Besides producing a new kind of professional, these developments also prompted the creation of a whole new ecology of institutions selling economic analysis to the government. The impetus came from the premium PPO offices placed on data gathering and evaluation, Berman shows. In 1967 Assistant Secretary of Planning and Evaluation William Gorham, another RAND alum and LBJ appointee, successfully pushed for 1 percent of funding for child health legislation to be set aside to evaluate the policy. The move rapidly became standard practice, and soon hundreds of millions of dollars were available for evaluation research across the federal government. Much of it would be contracted out to new policy research organizations—the Urban Institute, MRDC, and Mathematica (not to be confused with the software)—that were modeled after or strongly influenced by RAND. And who better to staff their swelling staff ranks than economics and public policy graduates?

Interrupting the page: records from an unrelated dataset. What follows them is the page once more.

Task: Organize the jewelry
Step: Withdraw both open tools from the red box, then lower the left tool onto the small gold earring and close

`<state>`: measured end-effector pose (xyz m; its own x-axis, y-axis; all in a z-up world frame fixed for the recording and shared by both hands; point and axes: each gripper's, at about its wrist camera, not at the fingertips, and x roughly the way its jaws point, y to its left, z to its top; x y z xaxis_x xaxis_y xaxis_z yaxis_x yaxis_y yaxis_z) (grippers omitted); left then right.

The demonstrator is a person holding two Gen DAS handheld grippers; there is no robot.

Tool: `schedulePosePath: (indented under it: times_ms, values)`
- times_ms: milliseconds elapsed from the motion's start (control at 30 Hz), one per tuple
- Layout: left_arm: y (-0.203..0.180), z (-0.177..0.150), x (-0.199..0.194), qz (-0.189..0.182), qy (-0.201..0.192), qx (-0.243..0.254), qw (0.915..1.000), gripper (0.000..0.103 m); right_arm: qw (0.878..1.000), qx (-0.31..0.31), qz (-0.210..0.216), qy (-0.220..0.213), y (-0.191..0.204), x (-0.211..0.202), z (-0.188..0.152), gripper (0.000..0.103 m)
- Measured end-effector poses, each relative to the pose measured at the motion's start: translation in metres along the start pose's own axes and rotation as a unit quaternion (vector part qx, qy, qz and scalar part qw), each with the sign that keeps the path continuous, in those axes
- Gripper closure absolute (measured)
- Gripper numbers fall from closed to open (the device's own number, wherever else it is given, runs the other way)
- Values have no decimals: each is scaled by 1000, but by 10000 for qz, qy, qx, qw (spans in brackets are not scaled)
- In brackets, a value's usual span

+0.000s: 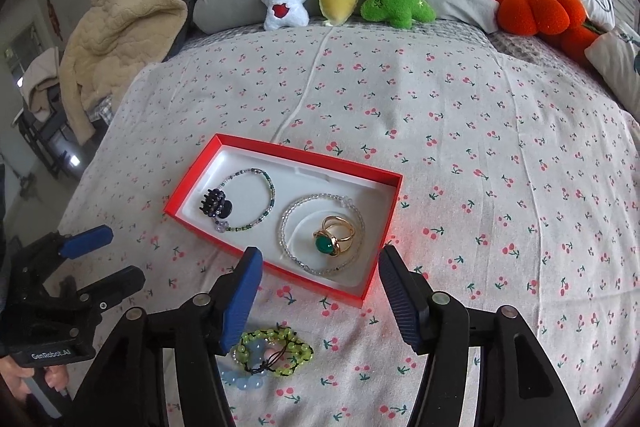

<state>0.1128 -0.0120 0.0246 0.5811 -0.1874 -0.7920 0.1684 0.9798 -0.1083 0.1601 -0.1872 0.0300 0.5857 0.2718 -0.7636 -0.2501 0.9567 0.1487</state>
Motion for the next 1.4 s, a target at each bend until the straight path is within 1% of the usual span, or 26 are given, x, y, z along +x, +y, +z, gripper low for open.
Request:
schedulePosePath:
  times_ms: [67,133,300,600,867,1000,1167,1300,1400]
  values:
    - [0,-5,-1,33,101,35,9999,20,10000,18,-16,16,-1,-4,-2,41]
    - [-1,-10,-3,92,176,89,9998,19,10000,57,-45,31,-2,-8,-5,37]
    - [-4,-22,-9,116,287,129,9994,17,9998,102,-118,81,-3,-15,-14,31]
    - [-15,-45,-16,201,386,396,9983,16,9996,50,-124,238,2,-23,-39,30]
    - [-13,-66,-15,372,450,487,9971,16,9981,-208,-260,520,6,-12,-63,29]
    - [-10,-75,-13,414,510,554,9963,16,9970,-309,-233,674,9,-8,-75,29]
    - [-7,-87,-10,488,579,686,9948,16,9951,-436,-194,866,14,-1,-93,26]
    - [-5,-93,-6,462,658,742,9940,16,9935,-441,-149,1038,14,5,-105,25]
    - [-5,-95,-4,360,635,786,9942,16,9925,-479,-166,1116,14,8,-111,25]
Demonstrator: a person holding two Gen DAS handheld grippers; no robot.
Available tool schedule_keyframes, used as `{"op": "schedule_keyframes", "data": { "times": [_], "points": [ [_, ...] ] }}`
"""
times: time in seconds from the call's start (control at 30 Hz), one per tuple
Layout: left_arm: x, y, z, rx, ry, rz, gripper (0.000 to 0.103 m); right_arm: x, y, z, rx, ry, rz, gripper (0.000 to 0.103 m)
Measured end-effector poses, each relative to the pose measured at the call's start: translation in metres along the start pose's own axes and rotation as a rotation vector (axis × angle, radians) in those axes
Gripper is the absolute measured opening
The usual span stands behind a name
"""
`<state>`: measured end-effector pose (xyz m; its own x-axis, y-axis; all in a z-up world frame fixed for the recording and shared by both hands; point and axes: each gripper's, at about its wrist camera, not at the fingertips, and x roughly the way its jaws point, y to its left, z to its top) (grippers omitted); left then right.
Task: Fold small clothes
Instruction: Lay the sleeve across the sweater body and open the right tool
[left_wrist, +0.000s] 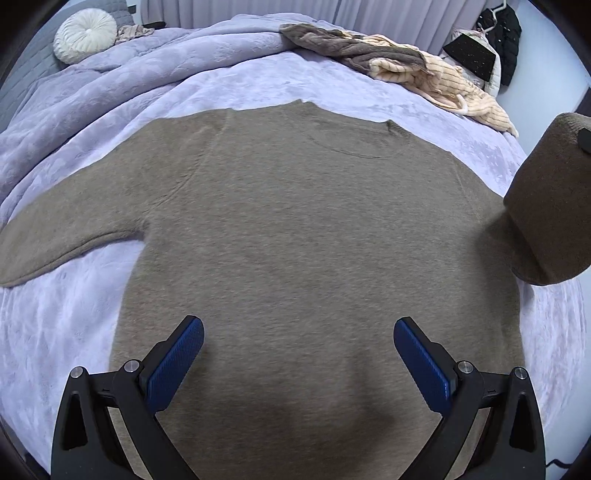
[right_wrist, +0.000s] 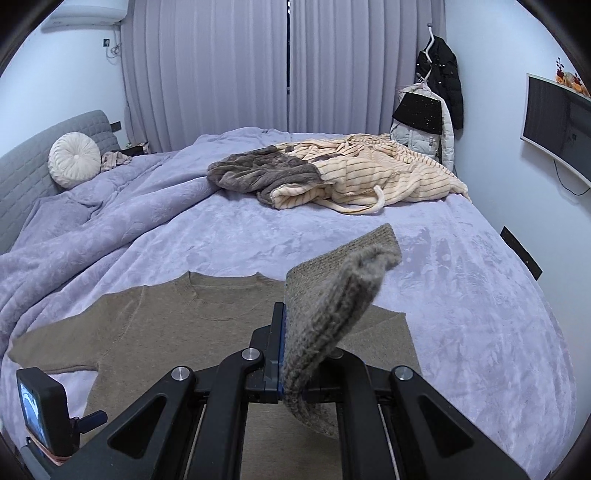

It would be hard to overstate the impact this new regime had on every aspect of American governance. Systematically and persuasively, Berman documents how it touched nearly every major policy area of the late 1960s and ’70s. The effect was to dismantle the expansive social philosophy reflected in the landmark Great Society legislation passed in 1964 and 1965—in health care, housing, civil rights, education, and poverty—and replace it with a narrow economic logic that prized efficiency above all. As Berman slyly observes, there had been no “scoring” of the 1965 Medicare bill by the CBO: the office did not yet exist.
Take education. The 1965 Higher Education Act prioritized direct institutional aid as a public good, especially in grants to public universities. But by 1969, the analytical office of the Department of Health, Education, and Welfare (HEW), led by Johnson appointee and Harvard economics PhD Alice Rivlin, argued it would be more efficient to direct aid to individuals using student loans (then not in wide use). Not only would society reap productivity gains from the increased earning power of college graduates, but the government would no longer be subsidizing tuition for students who could afford to pay. Rivlin’s work would serve as the intellectual blueprint for Nixon’s 1972 Higher Education Reauthorization Act, which permanently tilted federal aid toward loans—setting the modern tuition arms race in motion. A similar pattern unfolded at the Department of Housing and Urban Development, whose economists successfully militated to reorient federal policy away from public housing funding in the early 1970s and toward the “efficient” solution of low-income family vouchers for market housing (today’s Section 8).